- Task item
Your reply should reproduce each line below exactly and carry none of the pictures.

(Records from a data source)
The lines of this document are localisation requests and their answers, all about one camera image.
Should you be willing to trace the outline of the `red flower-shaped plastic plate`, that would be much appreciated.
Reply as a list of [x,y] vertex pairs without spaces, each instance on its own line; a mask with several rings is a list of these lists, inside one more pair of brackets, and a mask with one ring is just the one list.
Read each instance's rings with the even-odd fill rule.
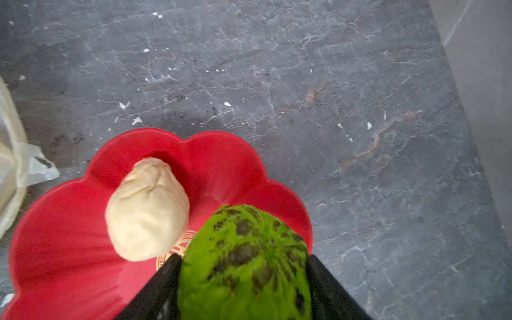
[[9,249],[15,295],[3,319],[113,319],[167,260],[130,262],[114,250],[105,208],[124,177],[146,157],[168,163],[191,205],[189,225],[173,253],[222,205],[253,205],[278,217],[313,245],[300,198],[269,179],[242,138],[208,131],[189,139],[155,128],[134,129],[105,144],[85,175],[41,196],[20,219]]

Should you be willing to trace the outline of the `cream translucent plastic bag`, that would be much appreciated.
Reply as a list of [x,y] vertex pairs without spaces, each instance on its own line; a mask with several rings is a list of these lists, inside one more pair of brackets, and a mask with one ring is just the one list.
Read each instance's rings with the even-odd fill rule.
[[7,84],[1,81],[1,236],[14,224],[27,188],[59,176],[41,148],[28,143]]

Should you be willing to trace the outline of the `fake cream garlic bulb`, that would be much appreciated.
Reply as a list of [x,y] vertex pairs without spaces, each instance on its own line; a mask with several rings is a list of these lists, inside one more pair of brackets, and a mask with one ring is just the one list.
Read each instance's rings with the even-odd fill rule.
[[169,253],[189,224],[189,197],[162,160],[137,162],[110,197],[105,220],[122,258],[146,261]]

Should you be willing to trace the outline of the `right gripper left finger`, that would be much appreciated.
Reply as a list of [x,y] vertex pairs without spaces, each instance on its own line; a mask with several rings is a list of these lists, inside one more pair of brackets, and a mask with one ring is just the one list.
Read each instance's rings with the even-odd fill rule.
[[115,320],[181,319],[177,306],[181,264],[181,256],[174,253]]

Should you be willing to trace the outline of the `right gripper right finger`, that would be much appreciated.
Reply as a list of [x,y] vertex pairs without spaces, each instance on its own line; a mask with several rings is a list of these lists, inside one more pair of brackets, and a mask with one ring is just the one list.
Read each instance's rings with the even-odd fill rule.
[[372,320],[315,255],[307,259],[307,279],[314,320]]

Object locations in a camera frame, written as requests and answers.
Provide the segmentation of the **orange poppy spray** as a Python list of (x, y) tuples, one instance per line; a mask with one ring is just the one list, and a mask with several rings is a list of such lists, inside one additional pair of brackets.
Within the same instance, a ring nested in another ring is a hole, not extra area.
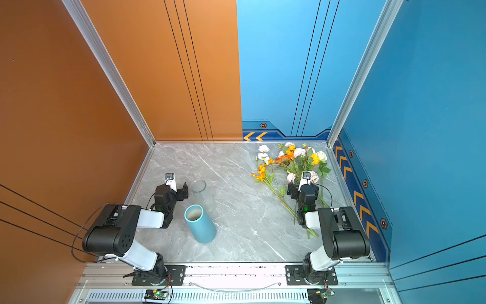
[(305, 168), (306, 150), (296, 148), (294, 144), (283, 146), (275, 161), (276, 165), (282, 168), (286, 174), (287, 172), (293, 172), (297, 175), (296, 180), (300, 179)]
[(296, 211), (291, 209), (291, 207), (286, 203), (284, 200), (284, 196), (280, 193), (280, 190), (277, 189), (275, 185), (275, 174), (266, 164), (259, 164), (256, 167), (256, 172), (251, 173), (251, 177), (254, 179), (254, 182), (259, 184), (264, 184), (269, 190), (277, 197), (280, 204), (291, 214), (291, 217), (296, 221), (297, 214)]

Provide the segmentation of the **white rose stem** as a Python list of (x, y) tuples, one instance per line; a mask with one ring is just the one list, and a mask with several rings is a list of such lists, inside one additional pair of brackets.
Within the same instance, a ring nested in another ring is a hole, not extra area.
[(327, 155), (323, 151), (316, 152), (312, 155), (313, 158), (313, 165), (317, 169), (318, 179), (316, 181), (317, 185), (324, 189), (330, 198), (330, 205), (333, 205), (333, 196), (330, 190), (324, 186), (323, 180), (326, 178), (327, 174), (330, 172), (330, 169), (327, 167)]

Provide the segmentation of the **white ranunculus spray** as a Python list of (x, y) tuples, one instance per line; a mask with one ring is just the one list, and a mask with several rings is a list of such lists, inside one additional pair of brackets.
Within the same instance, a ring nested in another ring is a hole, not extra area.
[(276, 164), (276, 161), (269, 155), (270, 149), (267, 145), (263, 144), (258, 148), (257, 161), (257, 174), (256, 180), (263, 182), (264, 180), (270, 180), (274, 178), (272, 165)]

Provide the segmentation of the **clear ribbed glass vase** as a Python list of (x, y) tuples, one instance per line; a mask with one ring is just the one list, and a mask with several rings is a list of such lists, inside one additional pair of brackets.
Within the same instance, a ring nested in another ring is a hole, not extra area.
[(204, 180), (197, 180), (191, 184), (191, 191), (193, 197), (198, 205), (201, 205), (207, 212), (214, 210), (216, 201), (209, 189), (208, 184)]

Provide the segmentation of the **teal ceramic cylinder vase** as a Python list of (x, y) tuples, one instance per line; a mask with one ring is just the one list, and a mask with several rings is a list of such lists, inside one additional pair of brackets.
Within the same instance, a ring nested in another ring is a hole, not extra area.
[(198, 243), (207, 244), (214, 240), (216, 236), (215, 224), (201, 205), (189, 206), (184, 217)]

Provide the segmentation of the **pink rose stem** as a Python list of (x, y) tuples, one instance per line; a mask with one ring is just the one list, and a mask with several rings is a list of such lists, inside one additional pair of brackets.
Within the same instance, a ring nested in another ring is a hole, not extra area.
[(287, 182), (288, 183), (291, 183), (291, 184), (295, 183), (296, 177), (297, 177), (297, 175), (295, 173), (287, 172)]

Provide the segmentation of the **pink carnation stem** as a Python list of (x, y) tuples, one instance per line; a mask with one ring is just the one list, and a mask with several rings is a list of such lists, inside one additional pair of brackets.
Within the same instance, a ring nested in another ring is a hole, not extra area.
[(314, 171), (309, 171), (309, 173), (310, 173), (310, 182), (312, 184), (317, 184), (319, 181), (319, 175)]

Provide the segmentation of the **mixed flower bunch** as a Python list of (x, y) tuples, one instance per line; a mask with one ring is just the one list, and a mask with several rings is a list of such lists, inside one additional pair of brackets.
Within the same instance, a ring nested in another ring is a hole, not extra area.
[(279, 144), (276, 162), (287, 172), (287, 182), (301, 187), (304, 184), (318, 184), (332, 171), (328, 167), (328, 157), (324, 151), (303, 144)]

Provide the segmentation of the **green circuit board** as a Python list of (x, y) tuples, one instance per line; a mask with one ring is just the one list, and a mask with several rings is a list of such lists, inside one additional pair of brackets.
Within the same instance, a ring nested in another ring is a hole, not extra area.
[(167, 290), (151, 289), (145, 290), (144, 303), (168, 303), (170, 293)]
[(332, 289), (307, 289), (308, 301), (310, 304), (326, 304), (335, 295)]

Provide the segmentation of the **right green circuit board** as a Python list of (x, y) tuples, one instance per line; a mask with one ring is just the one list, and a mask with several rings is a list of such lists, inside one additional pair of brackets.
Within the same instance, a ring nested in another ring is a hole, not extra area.
[(326, 304), (335, 295), (332, 289), (307, 289), (308, 301), (310, 304)]

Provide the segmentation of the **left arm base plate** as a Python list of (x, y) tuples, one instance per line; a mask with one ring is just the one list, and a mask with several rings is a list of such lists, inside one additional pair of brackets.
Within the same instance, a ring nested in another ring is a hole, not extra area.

- Finished exercise
The lines of this document are localisation requests and their answers, all about one camera image.
Should you be willing to trace the outline of the `red flower-shaped plastic plate`, that would be much appreciated.
Reply as a list of [x,y] vertex pairs without spaces, each instance on its own line; a mask with several rings is a list of these lists, inside one more pair of brackets, and a mask with one ring is just the one list.
Read each instance's rings with the even-odd fill rule.
[[9,249],[15,295],[3,319],[113,319],[167,260],[130,262],[114,250],[105,208],[124,177],[146,157],[168,163],[191,205],[189,225],[173,253],[222,205],[253,205],[278,217],[313,245],[300,198],[269,179],[242,138],[208,131],[189,139],[155,128],[134,129],[105,144],[85,175],[41,196],[20,219]]

Should you be willing to trace the outline of the `cream translucent plastic bag`, that would be much appreciated.
Reply as a list of [x,y] vertex pairs without spaces, each instance on its own line; a mask with several rings is a list of these lists, inside one more pair of brackets, and a mask with one ring is just the one list.
Read each instance's rings with the even-odd fill rule.
[[7,84],[1,81],[1,236],[14,224],[27,188],[59,176],[41,148],[28,143]]

Should you be willing to trace the outline of the `fake cream garlic bulb`, that would be much appreciated.
Reply as a list of [x,y] vertex pairs without spaces, each instance on its own line; a mask with several rings is a list of these lists, inside one more pair of brackets, and a mask with one ring is just the one list.
Read each instance's rings with the even-odd fill rule.
[[169,253],[189,224],[189,197],[162,160],[137,162],[110,197],[105,220],[122,258],[146,261]]

Should you be willing to trace the outline of the `right gripper left finger`, that would be much appreciated.
Reply as a list of [x,y] vertex pairs without spaces, each instance on its own line; a mask with several rings is a list of these lists, inside one more pair of brackets, and a mask with one ring is just the one list.
Read each instance's rings with the even-odd fill rule.
[[115,320],[181,319],[177,306],[181,264],[181,256],[174,253]]

Should you be willing to trace the outline of the `right gripper right finger`, that would be much appreciated.
Reply as a list of [x,y] vertex pairs without spaces, each instance on its own line; a mask with several rings is a list of these lists, inside one more pair of brackets, and a mask with one ring is just the one list.
Read each instance's rings with the even-odd fill rule.
[[372,320],[315,255],[307,259],[307,279],[314,320]]

Object locations in a camera frame, written as requests and answers.
Provide the segmentation of the **orange poppy spray** as a Python list of (x, y) tuples, one instance per line; a mask with one ring is just the one list, and a mask with several rings is a list of such lists, inside one additional pair of brackets.
Within the same instance, a ring nested in another ring is a hole, not extra area.
[(305, 168), (306, 150), (296, 148), (294, 144), (283, 146), (275, 161), (276, 165), (282, 168), (286, 174), (287, 172), (293, 172), (297, 175), (296, 180), (300, 179)]
[(296, 211), (291, 209), (291, 207), (286, 203), (284, 200), (284, 196), (280, 193), (280, 190), (277, 189), (275, 185), (275, 174), (266, 164), (259, 164), (256, 167), (256, 172), (251, 173), (251, 177), (254, 179), (254, 182), (259, 184), (264, 184), (269, 190), (277, 197), (280, 204), (291, 214), (291, 217), (296, 221), (297, 214)]

Provide the segmentation of the **white rose stem** as a Python list of (x, y) tuples, one instance per line; a mask with one ring is just the one list, and a mask with several rings is a list of such lists, inside one additional pair of brackets.
Within the same instance, a ring nested in another ring is a hole, not extra area.
[(327, 155), (323, 151), (316, 152), (312, 155), (313, 158), (313, 165), (317, 169), (318, 179), (316, 181), (317, 185), (324, 189), (330, 198), (330, 205), (333, 205), (333, 196), (330, 190), (324, 186), (323, 180), (326, 178), (327, 174), (330, 172), (330, 169), (327, 167)]

Provide the segmentation of the **white ranunculus spray** as a Python list of (x, y) tuples, one instance per line; a mask with one ring is just the one list, and a mask with several rings is a list of such lists, inside one additional pair of brackets.
Within the same instance, a ring nested in another ring is a hole, not extra area.
[(276, 164), (276, 161), (269, 155), (270, 149), (267, 145), (263, 144), (258, 148), (257, 161), (257, 174), (256, 180), (263, 182), (264, 180), (270, 180), (274, 178), (272, 165)]

Provide the segmentation of the **clear ribbed glass vase** as a Python list of (x, y) tuples, one instance per line; a mask with one ring is just the one list, and a mask with several rings is a list of such lists, inside one additional pair of brackets.
Within the same instance, a ring nested in another ring is a hole, not extra area.
[(204, 180), (197, 180), (191, 184), (191, 191), (193, 197), (198, 205), (201, 205), (207, 212), (214, 210), (216, 201), (209, 189), (208, 184)]

Provide the segmentation of the **teal ceramic cylinder vase** as a Python list of (x, y) tuples, one instance per line; a mask with one ring is just the one list, and a mask with several rings is a list of such lists, inside one additional pair of brackets.
Within the same instance, a ring nested in another ring is a hole, not extra area.
[(198, 243), (207, 244), (214, 240), (216, 236), (215, 224), (201, 205), (189, 206), (184, 217)]

Provide the segmentation of the **pink rose stem** as a Python list of (x, y) tuples, one instance per line; a mask with one ring is just the one list, and a mask with several rings is a list of such lists, inside one additional pair of brackets.
Within the same instance, a ring nested in another ring is a hole, not extra area.
[(287, 182), (288, 183), (291, 183), (291, 184), (295, 183), (296, 177), (297, 177), (297, 175), (295, 173), (287, 172)]

Provide the segmentation of the **pink carnation stem** as a Python list of (x, y) tuples, one instance per line; a mask with one ring is just the one list, and a mask with several rings is a list of such lists, inside one additional pair of brackets.
Within the same instance, a ring nested in another ring is a hole, not extra area.
[(314, 171), (309, 171), (309, 173), (310, 173), (310, 182), (312, 184), (317, 184), (319, 181), (319, 175)]

Provide the segmentation of the **mixed flower bunch** as a Python list of (x, y) tuples, one instance per line; a mask with one ring is just the one list, and a mask with several rings is a list of such lists, inside one additional pair of brackets.
Within the same instance, a ring nested in another ring is a hole, not extra area.
[(279, 144), (276, 162), (287, 172), (287, 182), (301, 187), (304, 184), (318, 184), (332, 171), (328, 167), (328, 157), (324, 151), (303, 144)]

Provide the segmentation of the **green circuit board** as a Python list of (x, y) tuples, one instance per line; a mask with one ring is just the one list, and a mask with several rings is a list of such lists, inside one additional pair of brackets.
Within the same instance, a ring nested in another ring is a hole, not extra area.
[(167, 290), (151, 289), (145, 290), (144, 303), (168, 303), (170, 293)]
[(332, 289), (307, 289), (308, 301), (310, 304), (326, 304), (335, 295)]

Provide the segmentation of the **right green circuit board** as a Python list of (x, y) tuples, one instance per line; a mask with one ring is just the one list, and a mask with several rings is a list of such lists, inside one additional pair of brackets.
Within the same instance, a ring nested in another ring is a hole, not extra area.
[(326, 304), (335, 295), (332, 289), (307, 289), (308, 301), (310, 304)]

Provide the segmentation of the **left arm base plate** as a Python list of (x, y) tuples, one instance per line; a mask with one ring is just the one list, and a mask with several rings is a list of such lists, inside one additional pair of brackets.
Within the same instance, a ring nested in another ring is a hole, not extra area.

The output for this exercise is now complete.